I saw a figure slink from the shadow and into the room.

"Its fine Mono its me"

I flinched until I could make out her face. Her makeup smudged and worn, like how makeup is when you fall asleep with it on. You can see its remnants but most of it is gone.

She sat beside me, and I made an conscious effort to close my mouth. I stared at her and awkwardly she stared back.

Was I supposed to hate her right now? It felt especially hard and why? Maybe I was delirious, but part of me wanted her embrace again but I made no effort to try and hug her.

"She told me, they lady that we are with. Part of the story anyway. I dont know she said there was this scientist, some doctor" she looked away, her eyes looking distant. "And it turned into some creature, the way she described it, mass of moving flesh with eyes that devoured people" she shuddered. "Similar to the tower. And she believes it was speaking through you." She paused looking at me.

I said nothing. I didnt remember it speaking through me. I just remember fading in and out of sleep and waking up in pain. I know they did something to me though because there are giant stitching across my chest in many directions. I discovered this when I first woke.

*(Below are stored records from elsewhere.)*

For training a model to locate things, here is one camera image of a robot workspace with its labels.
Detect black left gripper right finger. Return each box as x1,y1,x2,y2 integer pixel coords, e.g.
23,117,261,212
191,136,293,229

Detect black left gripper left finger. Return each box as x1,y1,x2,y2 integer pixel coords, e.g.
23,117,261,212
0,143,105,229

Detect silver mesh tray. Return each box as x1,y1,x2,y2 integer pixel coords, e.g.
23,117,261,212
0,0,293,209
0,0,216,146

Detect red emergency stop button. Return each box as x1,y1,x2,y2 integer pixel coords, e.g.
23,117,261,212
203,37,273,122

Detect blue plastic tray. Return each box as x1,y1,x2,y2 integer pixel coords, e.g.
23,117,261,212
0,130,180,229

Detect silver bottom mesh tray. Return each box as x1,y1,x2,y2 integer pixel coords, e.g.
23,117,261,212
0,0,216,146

I shifted uncomfortably, my jaw and my throat hurt for some reason so I said nothing. I glanced away before my gaze returned to her.

"And I believe it is too. And I dont know if your safe"

I wondered why she cared, but some part of me felt pain hearing her speak to me like this. She tried so hard to make it right and put me back together after the fight, and then still came back for me when they took me. I felt like I would break under her gaze any moment but I was too stubborn to forgive her now so again I looked away.

"I know this is my doing but I don't know how to undo it" she whispered. "I'm sorry, I truly am sorry. I didnt know what I was doing when we were kids. I was trying to keep you safe" she said, her voice cracking.

"From what?" I speak finally, my throat burned and my voice hissed and rasped hoarsely. I looked at her, feeling my nose scrunch and my eyebrows furrow.